School's staff being replaced: Taft Elementary hasn't raised student performance
Ohanian Comment: This breaks my heart. . . and raises my blood pressure.
What does this mean: Tim Kraus, president of the Cincinnati Federation of Teachers, said nothing else had worked at Taft.
Have they tried providing the parents of the students (90% economically disadvantaged) with a living wage?
Have they tried reducing the number of students with special needs at this campus (25%)?
By Ben Fischer
Cincinnati Public Schools will replace the entire staff at the chronically low-performing Taft Elementary School in Mount Auburn.
The action is the result of the school's inability to meet improvement goals mandated by the federal government and, before that, the district for nine consecutive years.
Students there score about 20 points below the district average on standardized tests, according to state data.
The school's principal, 11 teachers and an unknown number of staff are affected.
It's the first time CPS has taken such a radical step as a result of the 2001 No Child Left Behind Act, which requires drastic overhaul measures for any school that consistently fails to meet goals.
CPS took similar steps at nine schools under its own policies before the law came into play earlier this decade, and had instituted less severe reform plans at Taft and other schools in response to the law.
Tim Kraus, president of the Cincinnati Federation of Teachers, said nothing else had worked at Taft.
Kraus sits on an joint teacher-administrative team that takes control over schools facing a redesign as a result of poor academics.
"There were minor changes over the past four years," Kraus said. "Each year, different aspects of the program at Taft had been changed, and there still was not a significant improvement," Kraus said.
CPS spokeswoman Janet Walsh said she was not aware of the developments and could not answer questions.
Taft Elementary had been included in a list of low-performing schools to be included in the Teacher Advancement Program.

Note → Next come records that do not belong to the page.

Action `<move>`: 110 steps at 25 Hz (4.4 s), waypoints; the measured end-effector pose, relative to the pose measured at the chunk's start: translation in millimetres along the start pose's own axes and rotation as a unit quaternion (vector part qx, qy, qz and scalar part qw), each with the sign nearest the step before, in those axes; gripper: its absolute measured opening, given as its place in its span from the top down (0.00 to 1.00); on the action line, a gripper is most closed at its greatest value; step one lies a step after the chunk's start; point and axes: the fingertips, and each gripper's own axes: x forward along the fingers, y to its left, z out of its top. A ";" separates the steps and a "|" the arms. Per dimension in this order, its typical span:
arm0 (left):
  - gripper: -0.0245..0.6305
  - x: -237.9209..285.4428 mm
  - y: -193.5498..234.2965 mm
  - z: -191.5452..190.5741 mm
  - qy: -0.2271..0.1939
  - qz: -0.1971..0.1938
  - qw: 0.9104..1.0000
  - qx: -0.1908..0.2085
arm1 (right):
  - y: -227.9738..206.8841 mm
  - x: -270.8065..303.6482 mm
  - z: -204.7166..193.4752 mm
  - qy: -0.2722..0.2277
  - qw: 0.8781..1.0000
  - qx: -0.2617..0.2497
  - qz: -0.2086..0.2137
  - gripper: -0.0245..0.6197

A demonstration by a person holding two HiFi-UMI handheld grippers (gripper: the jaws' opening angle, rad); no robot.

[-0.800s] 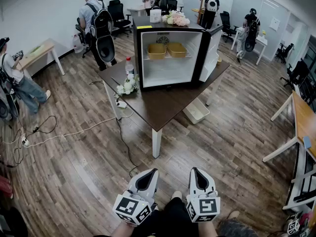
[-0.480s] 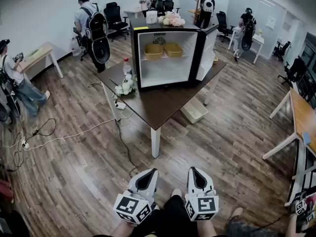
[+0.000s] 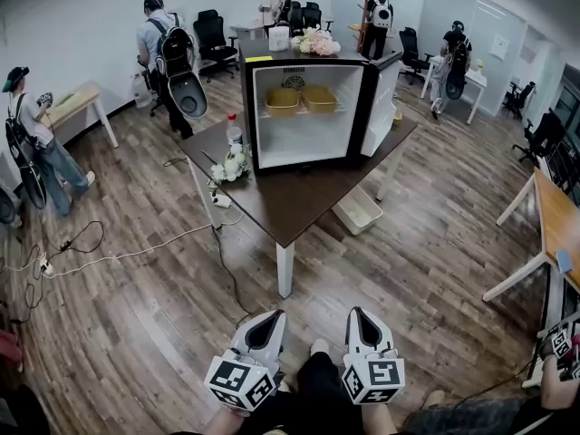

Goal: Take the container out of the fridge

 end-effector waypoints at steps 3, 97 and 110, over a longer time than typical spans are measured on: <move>0.95 11.1 5.9 -2.5 0.005 0.007 1.000 -0.001 | -6.3 13.4 -0.7 0.005 1.000 -0.001 0.006 0.95; 0.95 372.8 276.7 71.8 0.065 0.053 0.996 -0.013 | -118.8 437.2 57.0 0.081 0.993 0.053 -0.060 0.95; 0.95 375.6 298.4 78.2 0.067 0.062 0.995 -0.025 | -143.1 475.4 131.5 0.016 0.993 0.056 -0.103 0.95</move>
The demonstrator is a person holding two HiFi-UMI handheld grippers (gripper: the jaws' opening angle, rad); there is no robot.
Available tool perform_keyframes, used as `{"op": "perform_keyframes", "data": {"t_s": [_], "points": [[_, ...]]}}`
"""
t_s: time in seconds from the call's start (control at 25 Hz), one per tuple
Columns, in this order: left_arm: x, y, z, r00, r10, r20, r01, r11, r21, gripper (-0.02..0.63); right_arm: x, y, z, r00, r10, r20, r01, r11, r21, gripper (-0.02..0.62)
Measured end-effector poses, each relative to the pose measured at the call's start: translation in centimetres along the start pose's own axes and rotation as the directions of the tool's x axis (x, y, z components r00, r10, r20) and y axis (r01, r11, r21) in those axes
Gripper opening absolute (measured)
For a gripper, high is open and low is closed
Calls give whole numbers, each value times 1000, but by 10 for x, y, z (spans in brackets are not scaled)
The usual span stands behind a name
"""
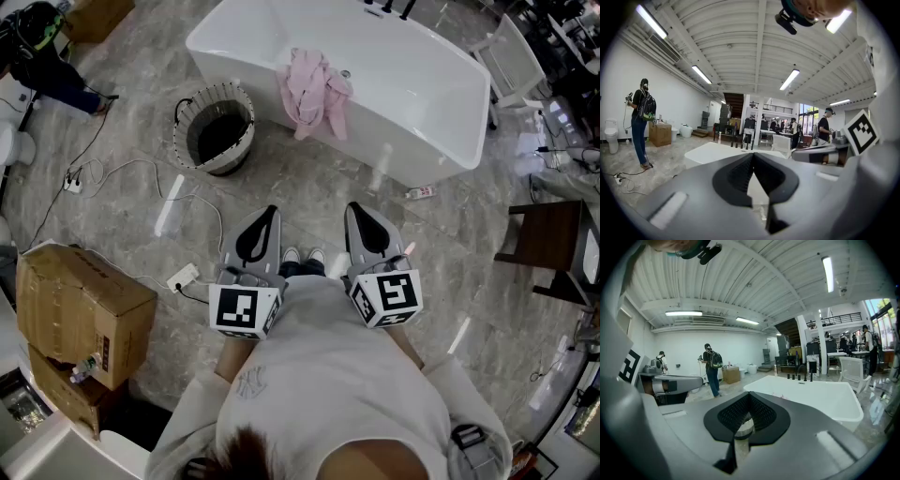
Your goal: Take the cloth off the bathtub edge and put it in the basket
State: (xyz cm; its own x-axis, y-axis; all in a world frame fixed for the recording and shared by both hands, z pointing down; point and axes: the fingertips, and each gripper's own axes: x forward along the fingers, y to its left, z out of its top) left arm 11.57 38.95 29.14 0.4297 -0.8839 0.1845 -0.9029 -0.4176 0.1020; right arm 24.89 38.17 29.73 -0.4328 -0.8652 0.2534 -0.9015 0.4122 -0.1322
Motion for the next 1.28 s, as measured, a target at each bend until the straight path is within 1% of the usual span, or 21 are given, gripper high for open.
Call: {"op": "perform_keyframes", "data": {"t_s": [0.32,0.56,0.92,1.08,1.28], "points": [[-2,-1,3,1000,-4,0,4,1000,8,48,-4,5,2,1000,13,2,-13,1000,-4,-2],[0,-1,6,1000,-6,6,6,1000,13,48,-6,3,3,1000,7,5,-7,1000,-5,-2],[-4,-15,10,1000,-7,16,6,1000,26,48,-17,0,5,999,25,25,-25,1000,-3,-2],[-5,-23,9,1000,8,22,-8,1000,29,48,-24,-7,7,997,41,64,-43,999,22,-2],[-8,-34,5,999,35,34,-36,999,31,48,-35,-20,0,997,43,65,-45,999,23,-2]]}}
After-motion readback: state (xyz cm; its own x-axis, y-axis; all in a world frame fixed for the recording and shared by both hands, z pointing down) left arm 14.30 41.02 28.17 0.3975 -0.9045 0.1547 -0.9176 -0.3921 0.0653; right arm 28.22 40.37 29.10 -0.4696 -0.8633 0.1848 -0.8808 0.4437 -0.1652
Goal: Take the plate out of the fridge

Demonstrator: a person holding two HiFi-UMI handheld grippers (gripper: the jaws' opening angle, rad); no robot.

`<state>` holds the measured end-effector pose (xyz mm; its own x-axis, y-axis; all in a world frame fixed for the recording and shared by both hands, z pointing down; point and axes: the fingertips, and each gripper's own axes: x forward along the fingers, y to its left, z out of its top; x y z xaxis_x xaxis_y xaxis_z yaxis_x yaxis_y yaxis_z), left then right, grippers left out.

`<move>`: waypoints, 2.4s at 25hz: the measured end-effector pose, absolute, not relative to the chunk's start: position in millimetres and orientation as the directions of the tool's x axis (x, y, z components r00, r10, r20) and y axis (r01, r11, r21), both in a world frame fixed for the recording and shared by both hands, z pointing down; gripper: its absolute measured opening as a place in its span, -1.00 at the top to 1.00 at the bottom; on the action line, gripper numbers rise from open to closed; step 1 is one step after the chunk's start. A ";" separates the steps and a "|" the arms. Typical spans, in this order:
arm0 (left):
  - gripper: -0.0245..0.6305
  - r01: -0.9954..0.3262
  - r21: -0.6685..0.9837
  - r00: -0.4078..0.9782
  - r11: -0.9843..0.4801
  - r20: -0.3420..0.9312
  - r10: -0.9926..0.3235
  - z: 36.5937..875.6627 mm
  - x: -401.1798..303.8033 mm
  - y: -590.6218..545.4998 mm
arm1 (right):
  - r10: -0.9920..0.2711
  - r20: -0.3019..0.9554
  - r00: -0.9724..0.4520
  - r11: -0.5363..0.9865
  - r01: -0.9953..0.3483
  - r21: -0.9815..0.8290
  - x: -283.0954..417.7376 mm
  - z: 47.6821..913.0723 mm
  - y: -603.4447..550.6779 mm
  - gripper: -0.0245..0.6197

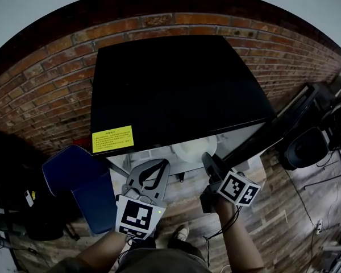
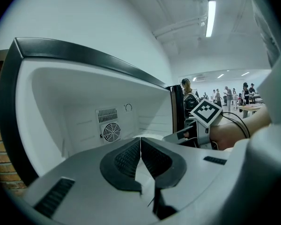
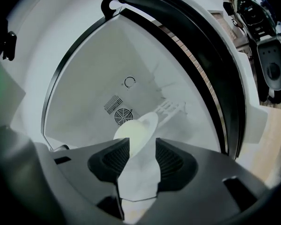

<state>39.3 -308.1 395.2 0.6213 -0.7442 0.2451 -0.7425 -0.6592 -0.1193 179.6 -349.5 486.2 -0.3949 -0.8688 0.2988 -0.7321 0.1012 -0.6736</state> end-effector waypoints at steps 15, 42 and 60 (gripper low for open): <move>0.87 -0.755 -0.107 0.608 -0.647 0.257 -0.751 400.3 31.1 -302.5 | -0.873 0.237 -0.427 0.037 -0.541 -0.840 162.3 487.7 -355.9 0.65; 0.87 -0.753 -0.103 0.613 -0.650 0.248 -0.750 396.4 15.6 -287.4 | -0.909 0.262 -0.324 -0.213 -0.178 -0.961 161.1 494.2 -327.7 0.83; 0.87 -0.751 -0.123 0.629 -0.648 0.165 -0.760 367.2 8.4 -269.3 | -0.935 0.149 -0.321 -0.120 -0.111 -0.987 161.9 411.8 -277.7 0.83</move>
<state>8.4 -269.3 367.2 0.6288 -0.7599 0.1648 -0.7512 -0.6484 -0.1234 161.9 -277.7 411.8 -0.3214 -0.9351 0.1495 -0.1110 -0.1195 -0.9866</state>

TAP uses a collaborative approach to meet the requirements of the No Child Left Behind Act in the hopes more drastic action will be averted.

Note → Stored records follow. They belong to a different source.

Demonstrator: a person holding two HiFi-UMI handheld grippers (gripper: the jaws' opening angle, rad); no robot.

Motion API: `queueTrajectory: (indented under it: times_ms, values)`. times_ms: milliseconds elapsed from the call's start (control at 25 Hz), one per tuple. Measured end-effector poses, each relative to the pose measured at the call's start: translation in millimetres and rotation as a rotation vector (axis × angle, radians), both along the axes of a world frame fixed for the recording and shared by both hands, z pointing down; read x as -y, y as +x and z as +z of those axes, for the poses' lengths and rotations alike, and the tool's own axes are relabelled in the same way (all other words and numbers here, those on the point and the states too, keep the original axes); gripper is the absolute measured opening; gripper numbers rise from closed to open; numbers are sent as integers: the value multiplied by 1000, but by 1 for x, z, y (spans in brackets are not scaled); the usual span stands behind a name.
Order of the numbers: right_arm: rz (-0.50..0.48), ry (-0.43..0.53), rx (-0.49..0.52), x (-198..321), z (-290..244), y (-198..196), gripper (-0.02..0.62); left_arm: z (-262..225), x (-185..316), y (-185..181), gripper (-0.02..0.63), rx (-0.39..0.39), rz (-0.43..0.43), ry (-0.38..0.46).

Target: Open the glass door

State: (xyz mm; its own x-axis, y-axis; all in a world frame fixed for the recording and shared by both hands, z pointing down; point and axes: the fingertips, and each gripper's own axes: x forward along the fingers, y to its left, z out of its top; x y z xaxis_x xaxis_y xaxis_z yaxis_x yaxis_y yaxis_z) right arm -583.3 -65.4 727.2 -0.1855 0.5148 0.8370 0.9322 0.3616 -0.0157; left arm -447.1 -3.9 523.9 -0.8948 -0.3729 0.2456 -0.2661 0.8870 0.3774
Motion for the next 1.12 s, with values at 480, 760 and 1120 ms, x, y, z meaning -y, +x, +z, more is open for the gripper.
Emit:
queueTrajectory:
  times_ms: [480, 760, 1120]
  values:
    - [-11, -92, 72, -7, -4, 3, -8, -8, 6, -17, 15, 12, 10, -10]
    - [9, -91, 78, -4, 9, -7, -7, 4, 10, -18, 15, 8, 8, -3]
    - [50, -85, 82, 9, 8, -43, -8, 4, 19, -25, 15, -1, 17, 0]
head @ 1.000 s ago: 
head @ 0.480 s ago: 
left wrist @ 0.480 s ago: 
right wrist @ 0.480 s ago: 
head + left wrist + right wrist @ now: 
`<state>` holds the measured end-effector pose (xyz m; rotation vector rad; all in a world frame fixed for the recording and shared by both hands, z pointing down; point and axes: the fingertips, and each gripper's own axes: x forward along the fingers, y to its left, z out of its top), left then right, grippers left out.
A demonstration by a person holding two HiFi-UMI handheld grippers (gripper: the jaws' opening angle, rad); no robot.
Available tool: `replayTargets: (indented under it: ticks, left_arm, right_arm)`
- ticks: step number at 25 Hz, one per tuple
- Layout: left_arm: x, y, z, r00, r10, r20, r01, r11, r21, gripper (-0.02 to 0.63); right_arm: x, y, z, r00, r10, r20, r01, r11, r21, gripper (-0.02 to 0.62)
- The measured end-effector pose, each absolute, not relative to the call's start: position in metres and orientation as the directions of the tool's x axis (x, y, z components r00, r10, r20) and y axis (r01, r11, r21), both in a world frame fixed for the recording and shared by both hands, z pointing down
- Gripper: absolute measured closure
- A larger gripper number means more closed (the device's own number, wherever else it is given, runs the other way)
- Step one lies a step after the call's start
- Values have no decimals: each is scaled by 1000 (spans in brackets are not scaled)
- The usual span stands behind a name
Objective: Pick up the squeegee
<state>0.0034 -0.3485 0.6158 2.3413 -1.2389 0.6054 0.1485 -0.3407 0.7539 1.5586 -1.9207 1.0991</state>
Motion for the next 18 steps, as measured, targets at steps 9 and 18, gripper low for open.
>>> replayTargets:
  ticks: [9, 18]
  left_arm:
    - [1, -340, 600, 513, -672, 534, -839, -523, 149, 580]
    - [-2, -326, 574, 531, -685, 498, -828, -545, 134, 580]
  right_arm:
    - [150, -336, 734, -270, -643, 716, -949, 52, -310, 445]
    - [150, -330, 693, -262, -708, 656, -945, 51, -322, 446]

Schools currently involved in the TAP program include John P. Parker, Rees E. Price Academy and South Avondale Elementary.
However, earlier this year, CPS took Taft off that list because there were too few teachers for it to work, said Kraus.

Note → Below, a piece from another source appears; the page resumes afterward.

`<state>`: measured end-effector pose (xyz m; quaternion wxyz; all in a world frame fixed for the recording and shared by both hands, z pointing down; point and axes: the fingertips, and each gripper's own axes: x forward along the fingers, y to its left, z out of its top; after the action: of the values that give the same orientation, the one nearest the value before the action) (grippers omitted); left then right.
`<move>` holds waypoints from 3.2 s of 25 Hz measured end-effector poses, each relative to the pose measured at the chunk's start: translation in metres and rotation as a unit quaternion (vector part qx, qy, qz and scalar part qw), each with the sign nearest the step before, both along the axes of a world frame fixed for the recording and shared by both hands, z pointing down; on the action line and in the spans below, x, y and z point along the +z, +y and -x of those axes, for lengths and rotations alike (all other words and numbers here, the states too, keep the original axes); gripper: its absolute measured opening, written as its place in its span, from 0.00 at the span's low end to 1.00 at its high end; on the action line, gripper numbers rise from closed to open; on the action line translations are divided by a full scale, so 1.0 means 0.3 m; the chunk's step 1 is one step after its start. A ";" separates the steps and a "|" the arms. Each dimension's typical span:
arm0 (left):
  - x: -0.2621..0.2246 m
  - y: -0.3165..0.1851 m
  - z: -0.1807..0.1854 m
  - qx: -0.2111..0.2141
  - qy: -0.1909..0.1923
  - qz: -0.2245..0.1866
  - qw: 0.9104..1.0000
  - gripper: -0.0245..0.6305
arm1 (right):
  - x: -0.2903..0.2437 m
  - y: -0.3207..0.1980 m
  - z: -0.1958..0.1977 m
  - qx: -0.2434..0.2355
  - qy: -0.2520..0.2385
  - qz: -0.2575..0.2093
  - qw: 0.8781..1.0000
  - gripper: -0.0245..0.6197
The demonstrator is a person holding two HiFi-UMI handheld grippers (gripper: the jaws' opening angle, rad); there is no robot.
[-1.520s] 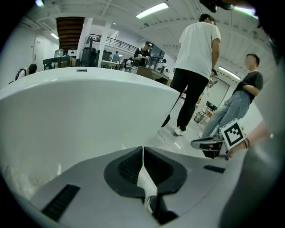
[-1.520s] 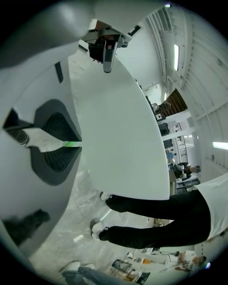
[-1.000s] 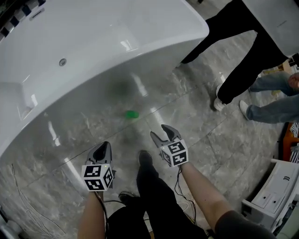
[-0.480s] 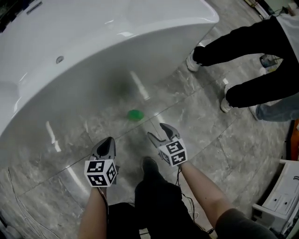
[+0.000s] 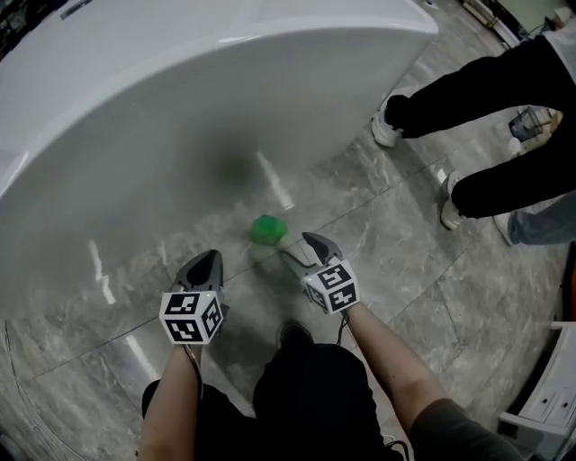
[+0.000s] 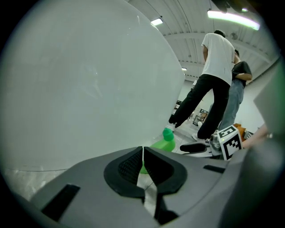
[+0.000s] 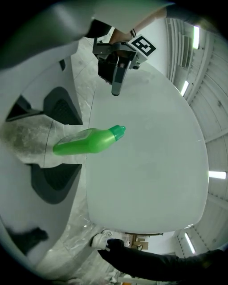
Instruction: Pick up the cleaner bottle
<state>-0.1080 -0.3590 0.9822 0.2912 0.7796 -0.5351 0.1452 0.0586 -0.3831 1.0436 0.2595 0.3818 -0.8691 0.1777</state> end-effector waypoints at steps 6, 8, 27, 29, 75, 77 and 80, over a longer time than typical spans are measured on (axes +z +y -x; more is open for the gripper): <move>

Teachers will be forced to reapply for their existing jobs or take employment elsewhere in the district. Re-employment is a long shot considering the district's financial woes, said Amy Hutton, a Taft teacher.
Hutton started working at the school only this year, and she said it's unfair to punish her.
"To take my position away for something that's been an ongoing problem for nine years is a concern, because my students are achieving," Hutton said.
It's unclear whether the school board has any options available to block the proposed action, but board member Melanie Bates said she'll insist on a full discussion of the plan.
She's not necessarily opposed, however. "Taft Elementary isn't one of our better schools, so we need some kind of change there," she said.